Here are my memorables: 
"You know what they say about finding a man in Alaska – the odds are good, but the goods are odd." (46)

"What's it really like?" . . . . "What?" "Winter. . . ." "Terribe and beautiful. It's how you know if you're cut out to be an Alaskan. Most go running back to the Outside before it's over." [114]

"Leni saw suddenly how hope could break you, how it was a shiny lure for the unwary. What happened to you if you hoped too hard for the best and got the worst?" [150]

"It was one of those moments – an instant of grace in a crazy, sometimes impossibly dangerous world – that changed a man's life." 
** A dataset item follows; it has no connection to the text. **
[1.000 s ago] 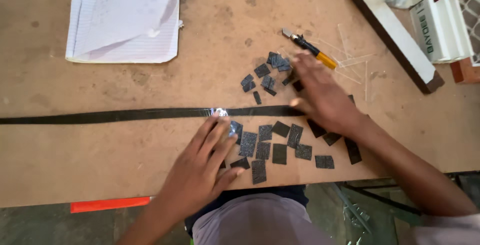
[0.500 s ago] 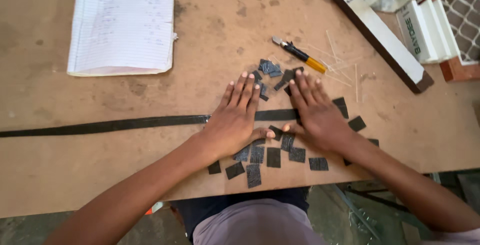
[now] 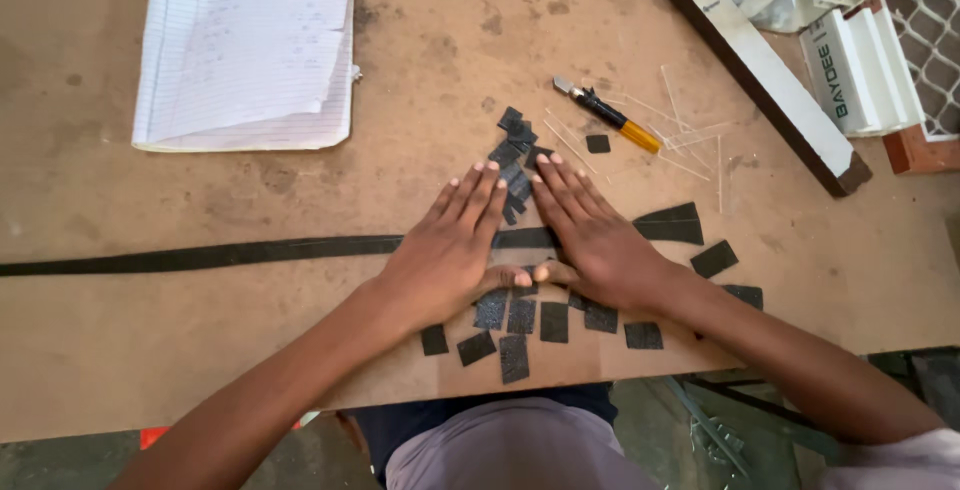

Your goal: The person arranges small dark rectangular pieces on a work surface, then uses a utility knife to cut a long strip of dark material into smaller pieces. The cut pieces are placed among the others on the table.

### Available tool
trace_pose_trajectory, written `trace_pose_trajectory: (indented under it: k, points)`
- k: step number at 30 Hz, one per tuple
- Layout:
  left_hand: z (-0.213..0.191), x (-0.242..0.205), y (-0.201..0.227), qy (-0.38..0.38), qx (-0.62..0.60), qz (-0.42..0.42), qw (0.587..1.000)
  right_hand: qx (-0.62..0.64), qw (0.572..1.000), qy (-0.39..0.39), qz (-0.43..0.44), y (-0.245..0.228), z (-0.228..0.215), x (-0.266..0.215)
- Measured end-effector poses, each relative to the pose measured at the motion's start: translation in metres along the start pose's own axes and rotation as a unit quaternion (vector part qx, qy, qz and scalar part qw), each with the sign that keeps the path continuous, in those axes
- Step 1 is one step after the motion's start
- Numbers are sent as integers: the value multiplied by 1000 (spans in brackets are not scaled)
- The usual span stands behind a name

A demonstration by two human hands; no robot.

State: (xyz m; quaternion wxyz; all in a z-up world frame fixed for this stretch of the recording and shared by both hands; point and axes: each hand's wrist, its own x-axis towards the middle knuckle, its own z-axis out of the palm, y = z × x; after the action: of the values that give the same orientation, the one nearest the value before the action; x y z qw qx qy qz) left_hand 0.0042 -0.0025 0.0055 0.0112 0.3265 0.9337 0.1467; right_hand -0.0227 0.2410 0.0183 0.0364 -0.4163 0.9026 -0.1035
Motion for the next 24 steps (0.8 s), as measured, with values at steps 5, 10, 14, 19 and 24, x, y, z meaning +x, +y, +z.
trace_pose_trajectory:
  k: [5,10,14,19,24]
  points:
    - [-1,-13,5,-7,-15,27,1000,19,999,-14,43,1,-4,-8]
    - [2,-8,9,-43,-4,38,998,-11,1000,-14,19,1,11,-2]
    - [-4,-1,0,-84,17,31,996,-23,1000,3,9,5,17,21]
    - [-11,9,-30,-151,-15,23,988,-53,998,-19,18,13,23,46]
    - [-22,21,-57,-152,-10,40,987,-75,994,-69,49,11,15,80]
"We came to Alaska to run away from he world. Like so many cheechakos before and since, we planned poorly. . . . Someone said to me once that Alaska didn't;t create character; it revealed it.
(544) 

This state, this place, is like no other, It is beauty and horror; savior and destroyer. Here, where survival is a choice that must be made over and over, in the wildest place in America, on the edge of civilization, where water in all its for can kill you, you learn who you are. Not who you dream of being, not who you imagined you were, not who you were raised to be. All of that will be torn away in the months of icy darkness, when frost on the windows blurs your view and the world gets very small and you stumble into the truth of your existence. You learn what you will do to survive." That lesson, that revelation, is Alaska's great and terrible gift.. . . There is no middle ground, no safe place,; not here, in the great alone.  (544-545)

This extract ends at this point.